İki dönem üst üste seçilemeyecek
Öte yandan devlet üniversitelerinde öğretim üyesi artık iki kez üst üste rektörlük yapmasının önü tamamen kapanırken fen ve mühendislik bilimleri, sosyal ve beşeri bilimler ve sağlık bilimleri alanlarından iki defa üst üste rektör seçilmesi de böylece bitmiş oldu.
Üniversiteleri ‘konsey’ yönetecek
YENİ yapılanma ile üniversiteler ‘kurumsallaşmış’ ve ‘kurumsallaşmakta olan’ şeklinde iki başlık altında toplanacak. Bakanlar Kurulu, 10 yıllık üniversite faaliyeti yürüten ve 100’ün üzerinde öğretim üyesi bulunan üniversiteler büyük üniversitelere sayılarak ‘kurumsallaşmış üniversite’ sıfatına koyulacak. Bu üniversitelere kurumsallaştıktan sonra bir ‘Üniversite Konsey’i yani ‘vakıf’ kurulacak. 11 kişiden oluşacak konseyin 2 üyesini Bakanlar Kurulu, 2 üyesini YÖK, 5 üye ise fakültelerin bölüm başkanları arasından seçilecek. Bu 9 kişi üniversitelerin mezunları arasından bir üye daha seçecek. Konsey’in 11. üyesi ise “üniversitenin bulunduğu ilde en çok vergi veren ve üniversiteye en çok bağışta bulunanlar” arasından seçilecek.
Yabancı üniversitelere Türkiye vizesi
“Urfa’da Oxford vardı da biz mi okumadık” sözü artık tarihe karışıyor. Yeni sisteme göre artık yabancı üniversitelerin Türkiye’de kurulmasına olanak tanıyan düzenleme yapıldı. Buna göre, yabancı üniversiteler de YÖK’ün teklifi ve Bakanlar Kurulu’nun kararıyla Türkiye’de fakülte açabilecek. Türkiye’de fakülte açmak isteyen yabancı üniversitelerin önce dünyadaki marka ismine ve eğitim kalitesine göre izin verilecek. Böylece bir Oxford, Harvard veya Yale Üniversiteleri gibi dünyaca bilinen üniversiteler Türkiye’de bölüm açabilecek. Taslaktaki çalışmalardan birisi de dünyadaki gelişmiş ülkelerin üniversitelerinin etkinliğinde büyük rol oynayan ‘Ulusal Kalite Güvence Ajansı’ biriminin kurulması. Kurum YÖK’ten bağımsız olarak kurulacak ve görevi üniversite kurumlarında yürütülmekte olan çalışmalara rehberlik etmek olacak.

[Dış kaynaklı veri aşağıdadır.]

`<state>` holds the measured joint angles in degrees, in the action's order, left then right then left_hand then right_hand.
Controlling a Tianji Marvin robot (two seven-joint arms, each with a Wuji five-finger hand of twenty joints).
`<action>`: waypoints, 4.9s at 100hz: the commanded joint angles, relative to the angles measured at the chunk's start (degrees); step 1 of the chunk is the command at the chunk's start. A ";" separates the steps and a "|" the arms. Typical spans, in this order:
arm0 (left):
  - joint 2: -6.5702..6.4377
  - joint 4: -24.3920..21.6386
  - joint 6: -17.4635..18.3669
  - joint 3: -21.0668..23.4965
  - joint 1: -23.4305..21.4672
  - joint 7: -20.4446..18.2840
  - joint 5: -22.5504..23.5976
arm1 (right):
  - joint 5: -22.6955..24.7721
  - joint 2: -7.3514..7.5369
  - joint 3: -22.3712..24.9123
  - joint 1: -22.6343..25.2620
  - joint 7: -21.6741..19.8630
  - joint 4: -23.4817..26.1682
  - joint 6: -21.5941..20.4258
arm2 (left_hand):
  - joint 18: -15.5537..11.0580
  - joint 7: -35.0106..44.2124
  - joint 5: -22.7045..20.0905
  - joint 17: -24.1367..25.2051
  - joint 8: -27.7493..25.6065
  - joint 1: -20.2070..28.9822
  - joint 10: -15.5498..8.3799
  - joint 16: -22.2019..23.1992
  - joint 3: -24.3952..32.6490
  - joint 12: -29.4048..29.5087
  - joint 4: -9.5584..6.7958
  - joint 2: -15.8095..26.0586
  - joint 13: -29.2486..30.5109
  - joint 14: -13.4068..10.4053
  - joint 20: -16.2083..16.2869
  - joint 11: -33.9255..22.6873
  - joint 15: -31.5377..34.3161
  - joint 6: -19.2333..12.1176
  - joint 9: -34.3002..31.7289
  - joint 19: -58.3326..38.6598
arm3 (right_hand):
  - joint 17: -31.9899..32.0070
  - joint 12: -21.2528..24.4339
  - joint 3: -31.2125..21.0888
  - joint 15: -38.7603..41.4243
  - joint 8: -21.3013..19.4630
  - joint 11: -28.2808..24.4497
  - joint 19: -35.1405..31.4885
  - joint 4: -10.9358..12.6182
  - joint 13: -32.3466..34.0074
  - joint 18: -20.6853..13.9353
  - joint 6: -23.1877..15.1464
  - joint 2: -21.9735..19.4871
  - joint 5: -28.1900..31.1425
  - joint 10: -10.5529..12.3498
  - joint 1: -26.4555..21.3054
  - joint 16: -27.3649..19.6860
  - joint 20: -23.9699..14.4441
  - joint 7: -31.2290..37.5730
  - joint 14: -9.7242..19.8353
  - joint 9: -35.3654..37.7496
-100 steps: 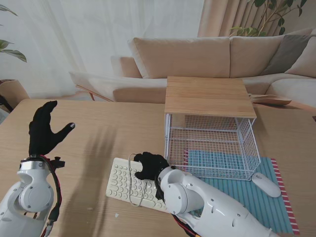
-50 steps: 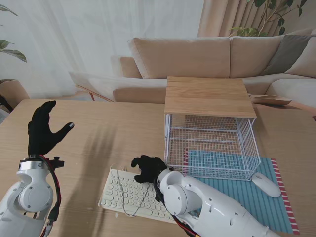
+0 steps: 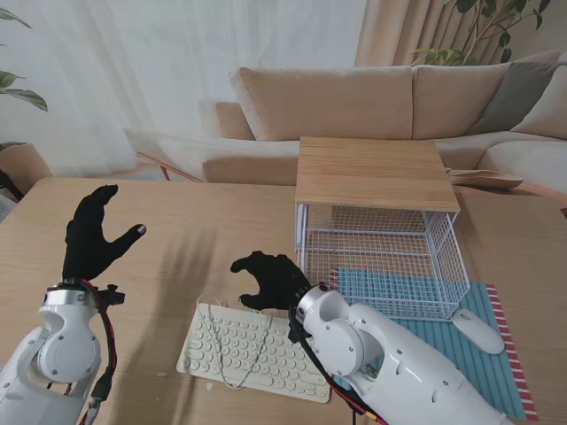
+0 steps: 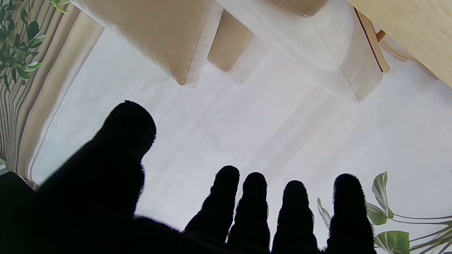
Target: Unroll the mouse pad and set up the keyboard and mouse from the tabletop organizer
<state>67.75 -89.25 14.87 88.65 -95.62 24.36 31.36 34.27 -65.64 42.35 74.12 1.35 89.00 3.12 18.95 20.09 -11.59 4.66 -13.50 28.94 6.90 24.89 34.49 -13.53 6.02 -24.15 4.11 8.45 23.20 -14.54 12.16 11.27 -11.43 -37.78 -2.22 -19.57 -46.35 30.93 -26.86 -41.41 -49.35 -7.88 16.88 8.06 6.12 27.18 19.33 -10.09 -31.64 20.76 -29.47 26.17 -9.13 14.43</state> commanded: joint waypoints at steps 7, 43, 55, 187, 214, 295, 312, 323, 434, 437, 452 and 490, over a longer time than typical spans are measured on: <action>0.05 -1.09 -0.18 -0.86 -0.64 -1.84 -0.68 | 1.41 0.82 3.30 1.84 -0.56 4.23 -1.62 | 0.15 -0.89 -0.54 0.37 0.49 0.15 0.92 -0.31 -1.34 0.14 -1.80 1.07 0.11 -0.37 0.99 -0.73 -0.41 0.25 0.00 1.38 | 1.70 0.81 1.54 -2.26 1.84 1.85 4.21 3.22 -2.61 -1.71 -1.21 -1.64 -2.52 1.59 1.52 -1.88 2.14 -1.24 1.72 -2.62; -0.32 -2.85 -1.13 -3.80 -1.35 -5.74 -3.41 | 8.01 2.56 16.04 12.45 0.06 15.80 -8.22 | 0.21 -1.22 -0.77 0.39 0.63 0.28 0.94 -0.49 -1.92 0.11 -1.88 1.52 0.13 -0.27 1.26 -0.78 -0.29 0.22 0.01 1.38 | 1.60 1.78 5.35 -4.49 4.91 4.19 9.83 3.60 -3.30 -1.62 0.78 -4.11 -3.00 1.37 3.39 -3.11 3.12 -3.78 1.79 -3.43; -0.38 -3.35 -1.40 -4.48 -1.62 -6.83 -4.59 | 9.92 2.88 20.10 16.49 0.53 19.46 -10.27 | 0.21 -1.34 -0.82 0.38 0.68 0.16 0.91 -0.55 -2.23 0.12 -1.88 1.73 0.10 -0.32 1.31 -0.77 -0.29 0.25 0.02 1.40 | 0.78 1.79 5.76 -4.44 5.06 4.20 10.31 3.67 -2.87 -0.97 0.48 -4.34 -2.73 1.29 3.56 -3.10 2.95 -3.67 1.38 -2.75; -0.87 -4.42 -4.70 -9.69 -2.47 -13.36 -11.50 | 18.94 4.54 46.13 51.16 -9.51 35.44 -13.17 | 0.17 -2.29 -1.13 0.43 1.10 0.72 1.19 -0.56 -4.71 1.07 -2.22 3.53 -0.23 0.38 1.78 0.84 -1.37 0.12 0.28 2.86 | -3.11 -0.99 13.50 3.53 -1.97 -0.44 0.89 4.40 4.41 0.96 0.33 -8.64 8.20 -0.62 1.17 1.00 -3.90 -3.64 -1.63 7.15; -0.76 -4.79 -5.74 -9.83 -2.59 -14.53 -14.42 | 19.23 5.23 44.46 48.21 -14.03 31.79 -9.26 | 0.25 -2.43 -1.33 0.43 1.17 0.88 1.38 -0.57 -5.05 0.95 -2.22 3.59 -0.11 0.70 1.94 0.63 -1.04 0.02 0.19 3.08 | -1.62 -0.78 15.30 2.18 -3.62 0.21 3.40 4.73 2.51 0.31 0.51 -9.67 6.75 -0.04 0.38 0.41 -3.00 -4.93 -0.71 4.90; -1.35 -5.12 -8.07 -10.59 -2.70 -18.84 -17.23 | 19.02 6.64 36.99 32.57 -20.16 16.54 -2.94 | 0.61 -3.47 -3.47 0.51 1.63 1.75 2.22 -1.21 -6.01 -0.45 -2.27 4.01 -0.02 1.03 2.90 -1.73 -0.29 -0.02 0.09 3.59 | -0.38 0.71 16.26 -3.23 -3.53 3.15 7.91 5.09 -2.12 -1.68 -0.61 -10.85 4.20 1.53 -0.13 -2.29 -3.95 -7.07 1.86 -0.65; -1.30 -5.00 -8.08 -10.52 -2.59 -18.64 -17.33 | 18.28 6.64 35.16 29.17 -19.42 13.45 -2.39 | 0.59 -3.58 -3.46 0.51 1.65 1.84 2.14 -1.22 -6.07 -0.31 -2.29 4.03 -0.01 0.95 2.96 -1.49 -0.34 0.01 -0.01 3.71 | -0.17 0.73 16.04 -3.30 -3.59 3.03 8.42 5.12 -2.49 -1.97 -0.82 -10.74 4.07 1.69 -0.10 -2.35 -4.34 -6.81 2.33 -1.22; -1.31 -5.02 -8.23 -10.55 -2.59 -18.76 -17.42 | 18.70 6.71 34.38 27.29 -19.35 12.33 -2.74 | 0.56 -3.61 -3.48 0.50 1.66 1.79 2.22 -1.20 -6.11 -0.30 -2.29 4.00 -0.02 0.99 2.98 -1.48 -0.34 -0.01 0.01 3.79 | -0.15 0.79 15.80 -3.35 -3.59 3.03 8.68 5.11 -2.57 -1.96 -0.88 -10.68 3.97 1.94 0.13 -2.39 -4.57 -6.67 2.40 -1.43; -1.33 -4.36 -9.73 -11.15 -2.12 -19.25 -17.67 | 15.62 5.41 22.76 4.37 -9.42 -9.58 0.56 | 0.54 -3.13 -3.65 0.50 1.32 2.02 2.25 -1.18 -6.23 -0.22 -2.32 4.06 -0.07 0.82 3.28 -1.33 -0.45 -1.20 0.01 4.40 | -1.08 1.23 12.66 -4.58 -3.53 3.31 15.63 5.02 -3.62 -1.24 -2.34 -9.61 3.12 3.12 1.12 -3.09 -5.61 -4.68 3.54 -3.58; -1.33 -4.35 -9.78 -11.15 -2.14 -19.24 -17.64 | 15.55 5.35 22.50 3.97 -8.97 -10.15 0.61 | 0.54 -3.11 -3.69 0.50 1.31 2.00 2.21 -1.18 -6.24 -0.21 -2.32 4.08 -0.04 0.79 3.30 -1.32 -0.44 -1.27 0.03 4.41 | -1.25 1.22 12.53 -4.53 -3.51 3.28 15.72 5.01 -3.51 -1.16 -2.31 -9.61 2.96 3.22 1.16 -3.07 -5.72 -4.66 3.61 -3.56; -1.36 -4.34 -9.87 -11.08 -2.28 -19.31 -17.53 | 14.61 4.92 21.14 2.02 -6.49 -13.08 0.79 | 0.53 -3.08 -3.72 0.53 1.29 2.09 2.21 -1.16 -6.29 -0.18 -2.32 4.07 -0.04 0.84 3.35 -1.27 -0.46 -1.33 0.03 4.52 | -1.59 1.32 12.03 -4.53 -3.32 3.43 16.27 4.94 -3.42 -1.07 -3.16 -9.31 1.97 3.78 1.30 -3.07 -6.24 -4.62 3.93 -4.02; -1.47 -4.41 -9.91 -10.46 -2.58 -19.66 -17.26 | 13.38 4.58 19.91 0.74 -5.70 -13.88 1.27 | 0.54 -3.04 -4.49 0.52 1.28 2.18 2.28 -1.14 -6.48 -0.21 -2.31 4.13 -0.05 0.99 3.39 -1.32 -0.54 -1.61 0.02 5.04 | -1.77 1.99 11.45 -5.41 -2.27 4.82 18.87 4.82 -3.85 -1.07 -4.64 -9.51 0.08 4.09 1.57 -3.48 -7.20 -4.26 3.88 -4.48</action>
<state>66.27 -93.46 5.09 78.10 -97.93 5.42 14.02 47.41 -60.76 61.50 74.02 -3.71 73.57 4.30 18.99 17.25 -15.26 4.68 -12.28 29.76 8.50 24.75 29.76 -13.43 6.02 -21.24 4.11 9.81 25.55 -15.77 11.90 11.33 -11.46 -34.12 -3.64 -18.90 -33.46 27.58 -29.52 -39.33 -32.70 -6.64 15.82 5.85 3.12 17.68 20.77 -4.65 -31.09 18.25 -35.26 21.61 -3.91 13.44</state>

Bu çerçevede Türkiye’deki üniversiteler dünyadaki üniversitelere paralel olarak gelişmelere uyumlu bir şekilde kalite sistemlerini geliştirecek. Böylece üniversiteler dünya ile yarışabilir kurumlar haline gelecek ve üniversitelerin kalitesi garanti altına alınmış olacak.